Items from a dataset
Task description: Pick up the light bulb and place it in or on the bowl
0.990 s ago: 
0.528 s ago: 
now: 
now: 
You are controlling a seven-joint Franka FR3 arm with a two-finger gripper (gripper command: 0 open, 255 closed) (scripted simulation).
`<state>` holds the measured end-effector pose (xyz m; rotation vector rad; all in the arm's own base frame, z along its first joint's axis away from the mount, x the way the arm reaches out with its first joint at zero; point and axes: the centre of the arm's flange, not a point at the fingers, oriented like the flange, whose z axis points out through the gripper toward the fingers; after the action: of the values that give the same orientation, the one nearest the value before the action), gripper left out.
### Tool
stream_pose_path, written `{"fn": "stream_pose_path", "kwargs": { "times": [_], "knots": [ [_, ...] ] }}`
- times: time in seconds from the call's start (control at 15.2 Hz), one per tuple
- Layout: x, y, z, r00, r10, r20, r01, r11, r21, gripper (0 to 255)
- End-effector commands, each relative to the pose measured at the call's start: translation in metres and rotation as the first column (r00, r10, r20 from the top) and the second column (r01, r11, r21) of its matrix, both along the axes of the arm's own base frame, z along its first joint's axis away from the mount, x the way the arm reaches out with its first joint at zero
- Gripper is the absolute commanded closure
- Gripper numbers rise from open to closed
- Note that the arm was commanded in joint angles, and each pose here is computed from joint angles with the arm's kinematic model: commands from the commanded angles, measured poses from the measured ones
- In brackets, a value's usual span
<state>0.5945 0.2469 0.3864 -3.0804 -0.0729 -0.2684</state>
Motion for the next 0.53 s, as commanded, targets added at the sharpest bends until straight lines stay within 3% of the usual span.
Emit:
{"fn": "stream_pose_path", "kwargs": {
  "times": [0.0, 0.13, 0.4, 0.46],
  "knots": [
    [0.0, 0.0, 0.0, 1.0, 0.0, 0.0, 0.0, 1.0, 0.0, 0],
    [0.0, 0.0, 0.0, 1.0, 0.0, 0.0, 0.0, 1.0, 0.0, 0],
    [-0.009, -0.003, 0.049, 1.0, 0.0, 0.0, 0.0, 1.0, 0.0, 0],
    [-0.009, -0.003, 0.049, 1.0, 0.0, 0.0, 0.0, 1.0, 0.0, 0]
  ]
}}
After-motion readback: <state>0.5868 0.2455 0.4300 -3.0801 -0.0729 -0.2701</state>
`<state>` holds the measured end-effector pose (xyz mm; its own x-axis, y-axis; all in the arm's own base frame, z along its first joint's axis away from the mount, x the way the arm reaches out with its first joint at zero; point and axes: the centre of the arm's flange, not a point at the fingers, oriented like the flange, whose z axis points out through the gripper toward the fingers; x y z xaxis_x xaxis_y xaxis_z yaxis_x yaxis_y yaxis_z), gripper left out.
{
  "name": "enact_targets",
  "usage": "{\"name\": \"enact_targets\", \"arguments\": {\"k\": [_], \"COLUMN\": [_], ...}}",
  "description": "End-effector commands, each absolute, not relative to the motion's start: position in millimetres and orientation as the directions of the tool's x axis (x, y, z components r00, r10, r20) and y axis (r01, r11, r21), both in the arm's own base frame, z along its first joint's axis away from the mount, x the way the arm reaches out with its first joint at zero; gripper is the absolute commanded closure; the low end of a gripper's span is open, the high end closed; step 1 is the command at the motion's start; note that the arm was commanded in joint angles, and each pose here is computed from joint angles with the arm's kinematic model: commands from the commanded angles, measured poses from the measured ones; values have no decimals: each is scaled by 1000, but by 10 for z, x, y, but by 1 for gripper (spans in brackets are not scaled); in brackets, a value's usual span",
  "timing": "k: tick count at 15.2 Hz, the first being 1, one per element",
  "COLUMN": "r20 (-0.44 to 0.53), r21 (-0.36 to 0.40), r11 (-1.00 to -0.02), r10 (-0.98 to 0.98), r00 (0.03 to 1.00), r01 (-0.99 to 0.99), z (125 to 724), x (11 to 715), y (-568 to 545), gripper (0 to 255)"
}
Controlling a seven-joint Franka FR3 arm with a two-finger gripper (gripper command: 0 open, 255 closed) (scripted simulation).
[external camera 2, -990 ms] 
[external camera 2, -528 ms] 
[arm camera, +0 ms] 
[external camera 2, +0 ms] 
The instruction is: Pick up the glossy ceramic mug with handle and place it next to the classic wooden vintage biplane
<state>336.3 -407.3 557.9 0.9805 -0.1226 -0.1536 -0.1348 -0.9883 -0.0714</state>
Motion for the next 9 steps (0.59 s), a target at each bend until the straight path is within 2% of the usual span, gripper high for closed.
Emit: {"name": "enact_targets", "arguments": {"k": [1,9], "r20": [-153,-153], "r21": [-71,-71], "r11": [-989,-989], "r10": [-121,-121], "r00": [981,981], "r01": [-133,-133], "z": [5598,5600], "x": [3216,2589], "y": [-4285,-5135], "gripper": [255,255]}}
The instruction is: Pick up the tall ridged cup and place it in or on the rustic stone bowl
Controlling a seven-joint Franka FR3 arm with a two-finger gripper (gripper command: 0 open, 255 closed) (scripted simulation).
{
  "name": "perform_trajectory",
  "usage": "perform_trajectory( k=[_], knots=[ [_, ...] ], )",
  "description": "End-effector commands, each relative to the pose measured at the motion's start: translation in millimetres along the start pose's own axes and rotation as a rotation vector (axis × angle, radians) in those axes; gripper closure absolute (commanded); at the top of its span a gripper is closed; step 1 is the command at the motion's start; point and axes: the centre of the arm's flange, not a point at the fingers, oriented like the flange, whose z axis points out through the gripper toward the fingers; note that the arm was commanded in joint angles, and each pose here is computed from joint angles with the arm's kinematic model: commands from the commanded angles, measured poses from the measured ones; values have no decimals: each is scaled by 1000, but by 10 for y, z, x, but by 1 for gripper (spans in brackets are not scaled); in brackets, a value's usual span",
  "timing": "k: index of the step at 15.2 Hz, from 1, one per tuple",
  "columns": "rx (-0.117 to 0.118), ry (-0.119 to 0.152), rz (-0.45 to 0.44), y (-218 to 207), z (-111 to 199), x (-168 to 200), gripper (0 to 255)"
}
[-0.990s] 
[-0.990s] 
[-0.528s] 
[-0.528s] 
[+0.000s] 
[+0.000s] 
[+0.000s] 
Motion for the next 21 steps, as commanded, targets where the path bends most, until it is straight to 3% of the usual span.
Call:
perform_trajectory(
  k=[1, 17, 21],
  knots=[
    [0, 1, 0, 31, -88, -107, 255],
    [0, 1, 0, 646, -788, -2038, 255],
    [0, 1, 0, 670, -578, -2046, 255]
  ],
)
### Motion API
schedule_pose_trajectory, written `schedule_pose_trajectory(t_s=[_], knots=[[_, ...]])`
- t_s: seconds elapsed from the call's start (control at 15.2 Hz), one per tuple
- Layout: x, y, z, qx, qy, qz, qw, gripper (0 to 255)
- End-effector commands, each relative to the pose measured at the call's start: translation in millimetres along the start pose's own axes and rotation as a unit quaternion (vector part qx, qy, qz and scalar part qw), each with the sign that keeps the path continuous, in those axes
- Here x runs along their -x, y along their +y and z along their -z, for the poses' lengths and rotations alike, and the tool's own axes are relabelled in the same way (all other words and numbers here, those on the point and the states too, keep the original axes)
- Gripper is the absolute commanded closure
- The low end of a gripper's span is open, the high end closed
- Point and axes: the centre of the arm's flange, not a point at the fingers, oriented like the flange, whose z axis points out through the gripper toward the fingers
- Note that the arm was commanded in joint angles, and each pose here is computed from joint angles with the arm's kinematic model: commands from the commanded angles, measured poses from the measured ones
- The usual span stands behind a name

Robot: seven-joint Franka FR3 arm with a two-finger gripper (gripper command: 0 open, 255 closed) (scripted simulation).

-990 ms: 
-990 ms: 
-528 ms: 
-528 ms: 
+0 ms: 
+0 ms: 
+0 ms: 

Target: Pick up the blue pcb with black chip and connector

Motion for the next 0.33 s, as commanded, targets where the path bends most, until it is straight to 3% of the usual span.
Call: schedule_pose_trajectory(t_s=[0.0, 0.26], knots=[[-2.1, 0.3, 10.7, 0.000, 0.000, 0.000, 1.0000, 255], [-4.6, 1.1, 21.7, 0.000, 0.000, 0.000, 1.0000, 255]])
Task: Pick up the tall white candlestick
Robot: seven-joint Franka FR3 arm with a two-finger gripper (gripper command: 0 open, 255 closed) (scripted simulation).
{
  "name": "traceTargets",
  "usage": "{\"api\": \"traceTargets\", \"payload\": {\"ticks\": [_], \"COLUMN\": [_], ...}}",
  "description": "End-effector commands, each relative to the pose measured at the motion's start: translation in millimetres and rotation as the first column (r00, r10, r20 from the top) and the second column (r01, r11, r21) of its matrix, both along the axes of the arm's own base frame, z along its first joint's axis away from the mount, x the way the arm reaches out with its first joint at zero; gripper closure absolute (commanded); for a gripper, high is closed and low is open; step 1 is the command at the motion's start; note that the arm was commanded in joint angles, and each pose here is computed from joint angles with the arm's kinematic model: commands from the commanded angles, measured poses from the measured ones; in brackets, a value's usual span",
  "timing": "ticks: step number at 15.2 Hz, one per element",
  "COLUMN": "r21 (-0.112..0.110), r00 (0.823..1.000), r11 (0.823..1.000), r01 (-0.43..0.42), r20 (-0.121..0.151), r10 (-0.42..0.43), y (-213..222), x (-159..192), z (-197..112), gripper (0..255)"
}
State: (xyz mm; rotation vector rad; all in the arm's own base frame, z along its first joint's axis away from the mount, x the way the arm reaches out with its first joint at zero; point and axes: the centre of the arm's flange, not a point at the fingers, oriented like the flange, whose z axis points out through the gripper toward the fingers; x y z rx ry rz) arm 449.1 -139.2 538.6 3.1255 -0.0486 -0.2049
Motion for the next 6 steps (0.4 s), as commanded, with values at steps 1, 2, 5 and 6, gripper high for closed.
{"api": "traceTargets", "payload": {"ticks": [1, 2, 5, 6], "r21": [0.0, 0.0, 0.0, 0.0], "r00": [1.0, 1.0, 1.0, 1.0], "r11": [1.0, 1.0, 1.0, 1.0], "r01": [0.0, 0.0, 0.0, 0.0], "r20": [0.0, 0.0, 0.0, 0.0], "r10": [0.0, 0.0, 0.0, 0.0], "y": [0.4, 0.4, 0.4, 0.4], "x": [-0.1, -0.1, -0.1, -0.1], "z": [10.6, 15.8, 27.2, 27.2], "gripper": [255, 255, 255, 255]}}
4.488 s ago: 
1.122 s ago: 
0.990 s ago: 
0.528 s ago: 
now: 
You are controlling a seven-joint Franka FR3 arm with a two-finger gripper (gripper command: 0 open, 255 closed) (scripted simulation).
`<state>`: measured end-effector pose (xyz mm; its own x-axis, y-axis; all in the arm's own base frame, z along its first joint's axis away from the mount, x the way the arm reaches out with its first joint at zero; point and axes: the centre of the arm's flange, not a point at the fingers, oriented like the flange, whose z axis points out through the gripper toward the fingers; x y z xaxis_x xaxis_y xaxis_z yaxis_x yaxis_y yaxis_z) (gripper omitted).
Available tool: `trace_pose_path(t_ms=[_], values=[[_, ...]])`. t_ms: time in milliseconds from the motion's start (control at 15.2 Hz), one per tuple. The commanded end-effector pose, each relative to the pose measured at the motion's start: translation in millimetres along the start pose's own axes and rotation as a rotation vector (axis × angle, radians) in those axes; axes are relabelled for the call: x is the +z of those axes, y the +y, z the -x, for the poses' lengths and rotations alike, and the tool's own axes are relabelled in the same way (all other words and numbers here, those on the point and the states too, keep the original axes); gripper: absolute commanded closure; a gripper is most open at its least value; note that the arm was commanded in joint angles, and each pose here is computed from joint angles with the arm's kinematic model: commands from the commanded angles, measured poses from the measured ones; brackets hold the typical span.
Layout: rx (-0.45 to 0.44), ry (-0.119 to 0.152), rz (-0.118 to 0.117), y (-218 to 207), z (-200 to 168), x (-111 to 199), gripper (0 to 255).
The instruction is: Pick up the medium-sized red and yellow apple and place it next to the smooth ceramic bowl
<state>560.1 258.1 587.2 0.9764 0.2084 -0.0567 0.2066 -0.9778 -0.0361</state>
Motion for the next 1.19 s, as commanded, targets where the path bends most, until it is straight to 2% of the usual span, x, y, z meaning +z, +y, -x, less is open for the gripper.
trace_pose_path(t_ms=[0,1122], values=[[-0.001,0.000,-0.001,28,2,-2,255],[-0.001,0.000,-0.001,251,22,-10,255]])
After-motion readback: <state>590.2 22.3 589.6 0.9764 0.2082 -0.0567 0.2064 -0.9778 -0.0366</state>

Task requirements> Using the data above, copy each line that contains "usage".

Solution to this task>
  "usage": "{\"name\": \"enact_targets\", \"arguments\": {\"k\": [_], \"COLUMN\": [_], ...}}",
  "usage": "perform_trajectory( k=[_], knots=[ [_, ...] ], )",
  "usage": "{\"api\": \"traceTargets\", \"payload\": {\"ticks\": [_], \"COLUMN\": [_], ...}}",

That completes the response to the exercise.